**EXERCISE**
Only lines with the string "lens" should be returned from the data below.

Dataset excerpts:
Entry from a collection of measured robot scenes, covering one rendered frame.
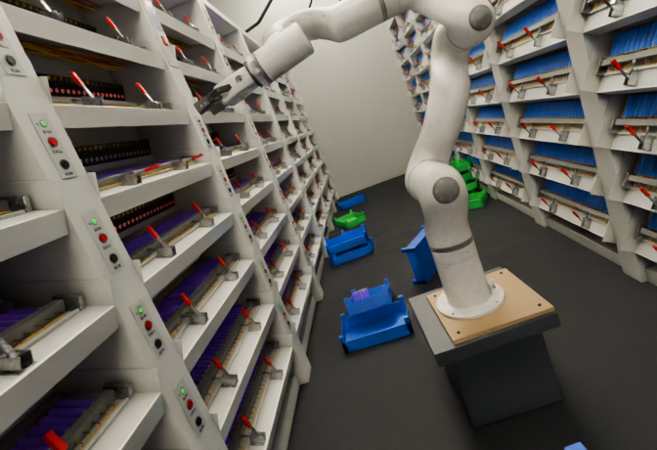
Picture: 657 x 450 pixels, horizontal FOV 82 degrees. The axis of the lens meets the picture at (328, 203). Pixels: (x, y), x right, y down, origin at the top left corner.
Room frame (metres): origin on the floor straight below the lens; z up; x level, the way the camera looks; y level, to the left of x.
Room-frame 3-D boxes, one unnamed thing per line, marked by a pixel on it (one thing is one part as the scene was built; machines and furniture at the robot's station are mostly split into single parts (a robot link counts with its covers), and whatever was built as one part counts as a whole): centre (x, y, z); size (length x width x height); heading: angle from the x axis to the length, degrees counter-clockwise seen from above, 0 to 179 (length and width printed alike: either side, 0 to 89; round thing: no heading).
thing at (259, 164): (2.12, 0.33, 0.88); 0.20 x 0.09 x 1.75; 82
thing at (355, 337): (1.53, 0.00, 0.04); 0.30 x 0.20 x 0.08; 82
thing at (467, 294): (1.00, -0.28, 0.39); 0.19 x 0.19 x 0.18
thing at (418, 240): (1.91, -0.38, 0.10); 0.30 x 0.08 x 0.20; 139
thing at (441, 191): (0.97, -0.28, 0.60); 0.19 x 0.12 x 0.24; 177

**ANSWER**
Picture: 657 x 450 pixels, horizontal FOV 82 degrees. The axis of the lens meets the picture at (328, 203). Pixels: (x, y), x right, y down, origin at the top left corner.
Room frame (metres): origin on the floor straight below the lens; z up; x level, the way the camera looks; y level, to the left of x.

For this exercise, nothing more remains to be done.